Exercise objective → In the data below, find every line that has the string "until", and copy it.
**** Record extracts ****
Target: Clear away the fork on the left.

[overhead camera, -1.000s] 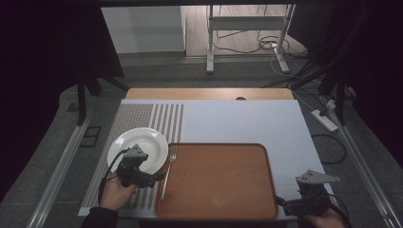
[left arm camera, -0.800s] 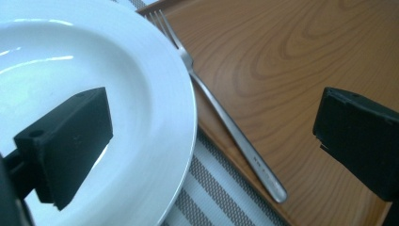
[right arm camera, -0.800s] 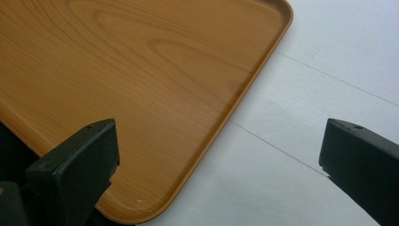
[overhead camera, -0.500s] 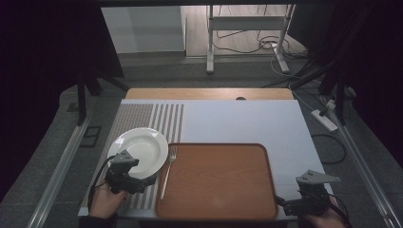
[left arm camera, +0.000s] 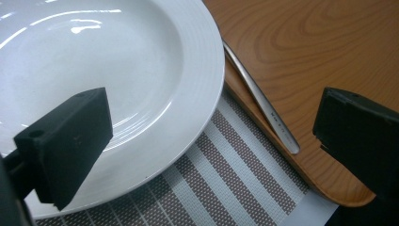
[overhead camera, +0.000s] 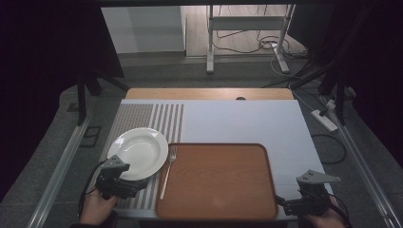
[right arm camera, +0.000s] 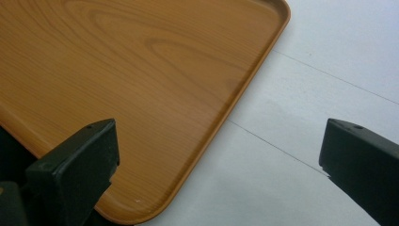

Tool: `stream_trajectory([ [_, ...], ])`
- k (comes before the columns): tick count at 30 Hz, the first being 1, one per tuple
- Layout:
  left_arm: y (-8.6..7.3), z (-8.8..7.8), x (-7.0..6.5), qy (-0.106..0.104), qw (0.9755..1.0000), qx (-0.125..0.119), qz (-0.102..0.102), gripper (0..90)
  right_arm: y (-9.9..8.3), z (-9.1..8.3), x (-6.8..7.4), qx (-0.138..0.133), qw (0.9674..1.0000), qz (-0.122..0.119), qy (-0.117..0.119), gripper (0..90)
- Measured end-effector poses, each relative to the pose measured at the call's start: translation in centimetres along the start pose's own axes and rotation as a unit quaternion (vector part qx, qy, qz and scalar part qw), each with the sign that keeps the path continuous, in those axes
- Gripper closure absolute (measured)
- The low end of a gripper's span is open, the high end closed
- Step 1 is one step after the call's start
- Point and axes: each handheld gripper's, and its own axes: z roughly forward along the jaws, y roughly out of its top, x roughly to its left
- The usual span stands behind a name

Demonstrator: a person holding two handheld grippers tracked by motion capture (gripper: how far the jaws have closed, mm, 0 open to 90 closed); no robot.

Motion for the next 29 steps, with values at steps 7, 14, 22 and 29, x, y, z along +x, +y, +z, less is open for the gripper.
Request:
stream_trajectory([
  [7, -0.4, -0.6, 0.2, 0.007, 1.0, 0.0, -0.004, 0.0, 0.0, 0.0, 0.0, 0.001, 1.0, 0.0, 0.0, 0.0],
  [14, -1.0, -1.4, 0.5, 0.011, 0.9999, -0.001, -0.013, 0.0, 0.0, 0.0, 0.0, 0.001, 1.0, 0.0, -0.001, 0.0],
  [22, -1.5, -1.9, 0.5, 0.018, 0.9997, 0.011, -0.013, 0.0, 0.0, 0.0, 0.0, 0.003, 1.0, 0.0, -0.003, 0.0],
  [29, -1.5, -1.8, 0.8, 0.01, 0.9997, 0.014, -0.018, 0.0, 0.0, 0.1, 0.0, 0.002, 1.0, 0.0, -0.001, 0.0],
])
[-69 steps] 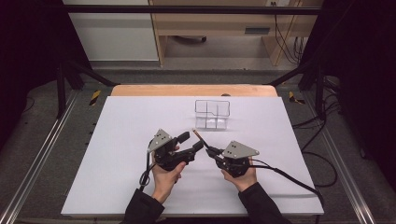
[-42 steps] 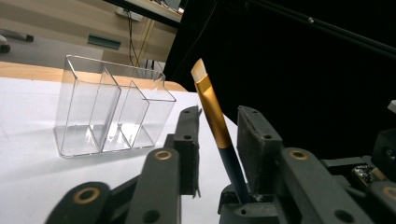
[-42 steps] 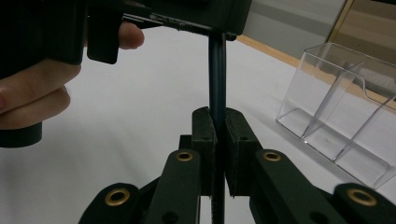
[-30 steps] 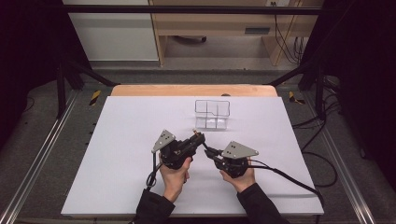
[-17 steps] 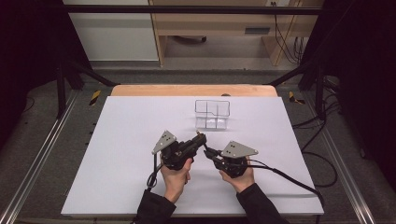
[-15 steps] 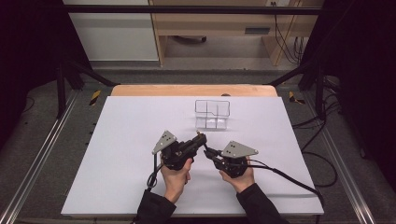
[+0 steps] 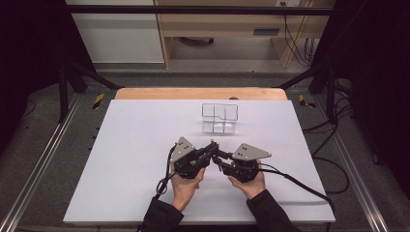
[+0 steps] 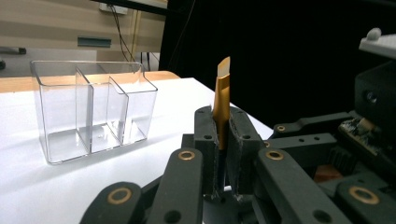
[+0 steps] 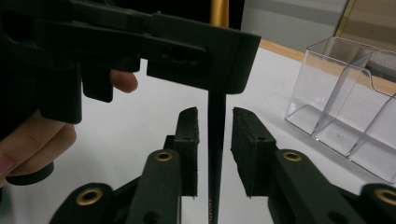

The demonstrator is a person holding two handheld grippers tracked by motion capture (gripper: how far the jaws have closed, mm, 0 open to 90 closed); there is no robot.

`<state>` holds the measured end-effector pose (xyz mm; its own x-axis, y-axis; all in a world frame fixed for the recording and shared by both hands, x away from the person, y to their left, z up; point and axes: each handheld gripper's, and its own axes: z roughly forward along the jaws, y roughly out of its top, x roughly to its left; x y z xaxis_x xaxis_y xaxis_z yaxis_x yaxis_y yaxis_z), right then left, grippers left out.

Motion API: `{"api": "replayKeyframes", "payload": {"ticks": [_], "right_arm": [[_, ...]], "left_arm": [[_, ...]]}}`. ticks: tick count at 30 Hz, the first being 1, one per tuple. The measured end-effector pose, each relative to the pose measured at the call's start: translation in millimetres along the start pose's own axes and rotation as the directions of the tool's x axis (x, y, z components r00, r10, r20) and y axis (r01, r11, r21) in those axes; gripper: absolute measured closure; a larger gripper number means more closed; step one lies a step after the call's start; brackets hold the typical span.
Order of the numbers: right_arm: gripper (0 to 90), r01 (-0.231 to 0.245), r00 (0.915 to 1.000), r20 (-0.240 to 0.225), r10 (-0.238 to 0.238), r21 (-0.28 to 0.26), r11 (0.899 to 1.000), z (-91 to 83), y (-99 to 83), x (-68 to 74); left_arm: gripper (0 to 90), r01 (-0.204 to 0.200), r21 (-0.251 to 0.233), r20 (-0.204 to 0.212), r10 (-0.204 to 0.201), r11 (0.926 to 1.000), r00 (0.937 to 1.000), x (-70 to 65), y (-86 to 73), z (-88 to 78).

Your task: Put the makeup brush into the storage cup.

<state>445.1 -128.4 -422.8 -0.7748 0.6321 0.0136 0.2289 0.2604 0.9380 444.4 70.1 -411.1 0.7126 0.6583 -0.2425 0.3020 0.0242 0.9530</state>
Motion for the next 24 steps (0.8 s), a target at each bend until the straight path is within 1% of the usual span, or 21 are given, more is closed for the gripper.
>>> {"api": "replayKeyframes", "payload": {"ticks": [3, 8, 12, 13, 15, 16, 17, 20, 23, 24], "right_arm": [[82.0, -0.003, 1.0, -0.002, 0.003, 0.0, 1.0, -0.5, 0.3, -0.3], [83.1, -0.013, 0.9999, -0.009, 0.013, 0.008, 1.0, -0.4, 0.5, -0.3], [83.3, -0.016, 0.9999, -0.006, 0.016, 0.008, 1.0, -0.6, 0.7, -0.6], [83.3, -0.016, 0.9998, -0.006, 0.016, 0.006, 1.0, -0.8, 0.9, -0.6], [83.3, -0.018, 0.9998, 0.001, 0.018, 0.005, 1.0, -1.5, 1.3, -0.9], [83.3, -0.017, 0.9998, 0.004, 0.017, 0.006, 1.0, -1.6, 1.3, -1.2], [83.3, -0.016, 0.9999, 0.006, 0.016, 0.005, 1.0, -1.7, 1.2, -1.6], [83.3, -0.021, 0.9997, 0.012, 0.021, 0.008, 1.0, -1.1, 0.2, -3.5], [83.3, -0.031, 0.9993, 0.021, 0.03, 0.008, 1.0, -1.7, -0.3, -5.5], [83.3, -0.031, 0.9993, 0.021, 0.03, 0.008, 1.0, -1.7, -0.3, -5.5]], "left_arm": [[83.1, -0.006, 0.009, -0.001, 0.006, 0.9999, 1.0, 0.3, -0.2, 0.4], [83.0, -0.005, 0.017, 0.001, 0.005, 0.9998, 1.0, 0.9, 0.0, 0.8], [82.3, 0.012, 0.016, 0.01, -0.012, 0.9998, 0.9999, 2.3, 1.2, 1.2], [80.9, 0.012, 0.018, 0.012, -0.012, 0.9998, 0.9999, 3.0, 2.3, 0.9], [74.2, 0.019, 0.015, 0.023, -0.02, 0.9997, 0.9995, 5.4, 5.4, -1.1], [71.3, 0.014, 0.013, 0.024, -0.015, 0.9998, 0.9996, 6.7, 7.2, -2.9], [68.5, 0.006, 0.015, 0.02, -0.007, 0.9999, 0.9998, 7.9, 9.3, -4.8], [59.5, 0.003, 0.016, 0.021, -0.003, 0.9999, 0.9998, 12.8, 16.0, -11.8], [52.7, -0.005, 0.017, 0.012, 0.004, 0.9998, 0.9999, 18.2, 20.8, -20.1], [50.6, -0.005, 0.017, 0.012, 0.004, 0.9998, 0.9999, 18.2, 20.8, -20.1]]}}
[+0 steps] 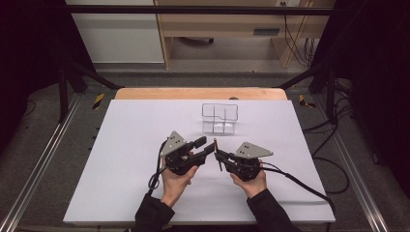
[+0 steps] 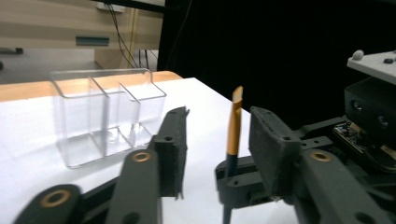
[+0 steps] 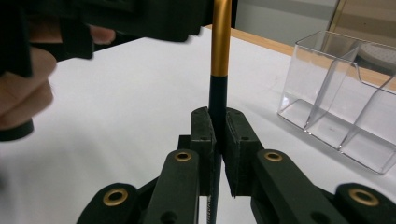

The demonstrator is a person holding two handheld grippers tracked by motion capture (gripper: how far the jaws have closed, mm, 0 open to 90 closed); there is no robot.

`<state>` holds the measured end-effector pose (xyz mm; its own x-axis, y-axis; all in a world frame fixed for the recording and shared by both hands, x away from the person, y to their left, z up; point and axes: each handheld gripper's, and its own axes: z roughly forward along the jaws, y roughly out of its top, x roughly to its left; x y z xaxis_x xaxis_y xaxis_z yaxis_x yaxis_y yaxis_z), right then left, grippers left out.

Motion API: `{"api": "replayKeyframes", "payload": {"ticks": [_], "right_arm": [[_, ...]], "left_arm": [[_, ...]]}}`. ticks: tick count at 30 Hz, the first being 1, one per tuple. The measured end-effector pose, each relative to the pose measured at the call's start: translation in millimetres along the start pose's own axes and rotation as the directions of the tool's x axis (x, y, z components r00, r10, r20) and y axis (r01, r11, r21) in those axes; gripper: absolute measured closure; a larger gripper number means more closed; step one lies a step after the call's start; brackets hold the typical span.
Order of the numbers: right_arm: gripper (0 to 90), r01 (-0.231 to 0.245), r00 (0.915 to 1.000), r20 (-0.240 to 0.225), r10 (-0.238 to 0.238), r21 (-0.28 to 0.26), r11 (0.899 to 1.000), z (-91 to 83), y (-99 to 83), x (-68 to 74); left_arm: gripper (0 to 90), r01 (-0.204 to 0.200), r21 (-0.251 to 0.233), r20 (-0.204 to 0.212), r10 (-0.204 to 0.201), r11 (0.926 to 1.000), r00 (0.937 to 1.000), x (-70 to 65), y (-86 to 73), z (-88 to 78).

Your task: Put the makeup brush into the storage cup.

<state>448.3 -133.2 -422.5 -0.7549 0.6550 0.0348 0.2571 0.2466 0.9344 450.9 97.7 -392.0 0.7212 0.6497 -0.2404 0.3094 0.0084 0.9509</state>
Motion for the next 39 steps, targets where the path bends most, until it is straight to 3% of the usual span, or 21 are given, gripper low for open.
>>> {"api": "replayKeyframes", "payload": {"ticks": [10, 23, 32, 39], "right_arm": [[83.3, -0.007, 0.9997, 0.024, 0.007, -0.012, 1.0, -3.6, 2.1, -6.0], [83.4, -0.015, 0.9991, 0.038, 0.017, -0.031, 0.999, -6.9, 6.3, -13.7], [83.3, -0.04, 0.998, 0.046, 0.043, -0.059, 0.997, -7.1, 11.5, -21.5], [83.3, -0.054, 0.997, 0.052, 0.058, -0.077, 0.996, -6.2, 14.2, -26.3]], "left_arm": [[33.6, -0.048, 0.043, -0.038, 0.05, 0.9979, 0.9981, 22.0, 2.7, -31.8], [19.7, -0.083, 0.116, -0.099, 0.095, 0.9897, 0.9905, 40.6, -11.2, -53.2], [12.4, -0.059, 0.131, -0.16, 0.08, 0.9896, 0.9839, 57.7, -23.6, -72.5], [10.2, -0.068, 0.15, -0.194, 0.096, 0.9864, 0.9763, 63.2, -28.2, -81.9]]}}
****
Result for this exercise →
Motion for the next 24 steps (0.8 s), a target at each bend until the straight path is within 1% of the usual span, or 21 are given, more is closed for the gripper.
Motion for the next 39 steps, targets where the path bends most, until it is straight to 3% of the usual span, or 21 are given, gripper low for open.

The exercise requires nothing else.